What is required: Using the data that follows, return exactly the lines from the one that contains "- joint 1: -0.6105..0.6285" through the one that contains "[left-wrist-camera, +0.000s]", ends included.

(Data entries)
Segment Open
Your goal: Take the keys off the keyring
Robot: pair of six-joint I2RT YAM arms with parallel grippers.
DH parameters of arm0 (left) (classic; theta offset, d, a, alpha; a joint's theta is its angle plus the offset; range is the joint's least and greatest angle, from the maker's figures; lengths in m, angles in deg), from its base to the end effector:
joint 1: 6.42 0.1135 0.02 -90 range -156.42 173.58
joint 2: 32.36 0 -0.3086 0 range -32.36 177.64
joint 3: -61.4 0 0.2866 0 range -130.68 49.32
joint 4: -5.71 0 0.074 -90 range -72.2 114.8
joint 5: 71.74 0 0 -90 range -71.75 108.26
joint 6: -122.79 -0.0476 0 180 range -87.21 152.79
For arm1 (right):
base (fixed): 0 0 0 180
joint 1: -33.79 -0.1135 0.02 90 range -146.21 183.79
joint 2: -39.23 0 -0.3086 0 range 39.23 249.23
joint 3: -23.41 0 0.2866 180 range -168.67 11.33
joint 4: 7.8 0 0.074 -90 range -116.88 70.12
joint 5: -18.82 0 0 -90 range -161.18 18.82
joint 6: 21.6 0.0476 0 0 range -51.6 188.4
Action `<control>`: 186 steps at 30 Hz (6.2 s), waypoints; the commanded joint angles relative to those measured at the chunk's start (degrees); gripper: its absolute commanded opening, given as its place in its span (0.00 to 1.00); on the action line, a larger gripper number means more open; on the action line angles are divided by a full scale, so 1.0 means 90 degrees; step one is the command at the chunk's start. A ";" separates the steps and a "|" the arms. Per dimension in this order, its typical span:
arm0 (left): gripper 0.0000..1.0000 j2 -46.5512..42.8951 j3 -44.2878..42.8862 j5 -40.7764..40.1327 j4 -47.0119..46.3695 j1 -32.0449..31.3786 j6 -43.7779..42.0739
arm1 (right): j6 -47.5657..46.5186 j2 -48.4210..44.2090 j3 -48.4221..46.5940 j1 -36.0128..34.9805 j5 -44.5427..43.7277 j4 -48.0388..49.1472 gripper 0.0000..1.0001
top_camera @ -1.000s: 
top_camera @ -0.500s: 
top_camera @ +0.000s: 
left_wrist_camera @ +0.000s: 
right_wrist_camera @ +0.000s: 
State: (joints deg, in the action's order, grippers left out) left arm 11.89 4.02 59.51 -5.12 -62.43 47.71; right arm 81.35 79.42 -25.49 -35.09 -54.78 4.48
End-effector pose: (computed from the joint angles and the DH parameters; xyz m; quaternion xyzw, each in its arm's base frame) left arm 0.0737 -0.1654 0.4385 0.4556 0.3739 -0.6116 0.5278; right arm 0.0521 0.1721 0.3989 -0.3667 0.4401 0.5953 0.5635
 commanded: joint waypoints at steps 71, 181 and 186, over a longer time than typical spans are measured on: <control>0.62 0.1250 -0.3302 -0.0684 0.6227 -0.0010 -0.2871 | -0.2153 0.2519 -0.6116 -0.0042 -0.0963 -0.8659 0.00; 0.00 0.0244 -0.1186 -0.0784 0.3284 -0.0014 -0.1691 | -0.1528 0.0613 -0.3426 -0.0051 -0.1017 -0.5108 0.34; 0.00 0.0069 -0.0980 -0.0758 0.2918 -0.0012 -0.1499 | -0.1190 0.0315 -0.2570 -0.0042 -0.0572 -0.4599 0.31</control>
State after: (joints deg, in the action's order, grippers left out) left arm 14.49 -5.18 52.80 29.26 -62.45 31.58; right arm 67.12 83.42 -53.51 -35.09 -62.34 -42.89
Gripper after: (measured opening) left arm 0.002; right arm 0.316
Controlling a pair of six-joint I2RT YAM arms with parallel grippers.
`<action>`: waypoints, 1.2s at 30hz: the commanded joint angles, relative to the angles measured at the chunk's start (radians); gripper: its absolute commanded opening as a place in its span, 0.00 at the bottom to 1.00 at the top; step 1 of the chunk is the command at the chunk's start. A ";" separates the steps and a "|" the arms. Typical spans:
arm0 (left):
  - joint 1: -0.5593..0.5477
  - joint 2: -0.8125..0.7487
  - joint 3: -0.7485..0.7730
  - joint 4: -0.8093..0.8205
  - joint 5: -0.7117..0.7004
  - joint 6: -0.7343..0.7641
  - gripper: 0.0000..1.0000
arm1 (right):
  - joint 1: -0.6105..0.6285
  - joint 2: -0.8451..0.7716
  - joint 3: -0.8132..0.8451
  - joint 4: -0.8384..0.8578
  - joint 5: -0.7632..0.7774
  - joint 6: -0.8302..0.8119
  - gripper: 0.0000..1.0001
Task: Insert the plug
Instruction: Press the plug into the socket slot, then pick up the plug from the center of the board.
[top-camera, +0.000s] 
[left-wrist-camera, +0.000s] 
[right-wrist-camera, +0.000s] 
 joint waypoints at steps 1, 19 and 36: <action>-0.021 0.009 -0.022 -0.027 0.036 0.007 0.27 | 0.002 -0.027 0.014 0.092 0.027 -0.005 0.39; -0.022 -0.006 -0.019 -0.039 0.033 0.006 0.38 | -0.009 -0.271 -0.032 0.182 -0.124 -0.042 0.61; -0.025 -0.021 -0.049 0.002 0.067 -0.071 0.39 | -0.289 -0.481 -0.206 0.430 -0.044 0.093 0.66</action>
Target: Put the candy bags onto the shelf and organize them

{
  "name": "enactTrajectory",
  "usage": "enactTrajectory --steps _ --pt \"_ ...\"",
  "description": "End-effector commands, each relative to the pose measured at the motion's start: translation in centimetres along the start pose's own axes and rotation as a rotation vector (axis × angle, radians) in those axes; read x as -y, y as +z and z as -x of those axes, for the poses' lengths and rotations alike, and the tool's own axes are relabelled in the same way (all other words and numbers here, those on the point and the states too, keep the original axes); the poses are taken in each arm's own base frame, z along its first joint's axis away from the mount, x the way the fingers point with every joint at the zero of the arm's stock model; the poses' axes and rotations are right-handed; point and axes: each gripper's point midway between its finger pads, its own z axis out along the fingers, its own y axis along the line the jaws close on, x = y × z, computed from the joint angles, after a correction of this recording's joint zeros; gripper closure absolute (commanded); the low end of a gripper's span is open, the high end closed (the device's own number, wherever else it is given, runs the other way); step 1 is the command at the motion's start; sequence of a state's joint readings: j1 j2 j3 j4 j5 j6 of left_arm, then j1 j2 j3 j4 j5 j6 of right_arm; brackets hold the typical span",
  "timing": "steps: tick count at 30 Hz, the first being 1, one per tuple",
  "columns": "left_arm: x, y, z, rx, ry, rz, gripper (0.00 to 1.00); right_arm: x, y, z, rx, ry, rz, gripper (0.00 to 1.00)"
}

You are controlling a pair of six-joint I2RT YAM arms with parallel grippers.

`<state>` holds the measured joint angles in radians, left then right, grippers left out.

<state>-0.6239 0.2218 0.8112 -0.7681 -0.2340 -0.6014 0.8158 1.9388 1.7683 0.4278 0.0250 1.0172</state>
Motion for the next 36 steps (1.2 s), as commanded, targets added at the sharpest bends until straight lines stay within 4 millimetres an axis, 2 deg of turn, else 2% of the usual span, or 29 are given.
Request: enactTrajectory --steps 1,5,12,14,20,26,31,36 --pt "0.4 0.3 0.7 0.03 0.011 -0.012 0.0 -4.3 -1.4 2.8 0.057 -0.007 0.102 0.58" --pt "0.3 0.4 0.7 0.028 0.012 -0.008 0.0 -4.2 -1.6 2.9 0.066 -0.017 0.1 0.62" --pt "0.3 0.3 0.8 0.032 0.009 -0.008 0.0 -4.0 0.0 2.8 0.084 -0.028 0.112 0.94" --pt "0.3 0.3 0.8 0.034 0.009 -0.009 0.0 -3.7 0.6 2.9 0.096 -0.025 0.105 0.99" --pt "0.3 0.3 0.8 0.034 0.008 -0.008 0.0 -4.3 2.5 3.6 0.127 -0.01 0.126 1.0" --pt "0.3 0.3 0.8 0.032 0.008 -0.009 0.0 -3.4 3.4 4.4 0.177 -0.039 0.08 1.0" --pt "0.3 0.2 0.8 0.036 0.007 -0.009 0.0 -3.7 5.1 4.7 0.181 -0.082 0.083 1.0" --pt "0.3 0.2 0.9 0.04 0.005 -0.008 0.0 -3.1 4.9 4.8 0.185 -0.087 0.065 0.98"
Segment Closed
Solution below:
  - joint 1: -0.6105..0.6285
  - joint 2: -0.8451..0.7716
  - joint 3: -0.8132..0.8451
  - joint 4: -0.8384..0.8578
  - joint 5: -0.7632..0.7774
  - joint 6: -0.8302..0.8119
  - gripper: 0.0000..1.0001
Task: Insert the plug
Instruction: Press the plug into the socket slot, then pick up the plug from the center of the board.
[top-camera, +0.000s] 
[left-wrist-camera, +0.000s] 

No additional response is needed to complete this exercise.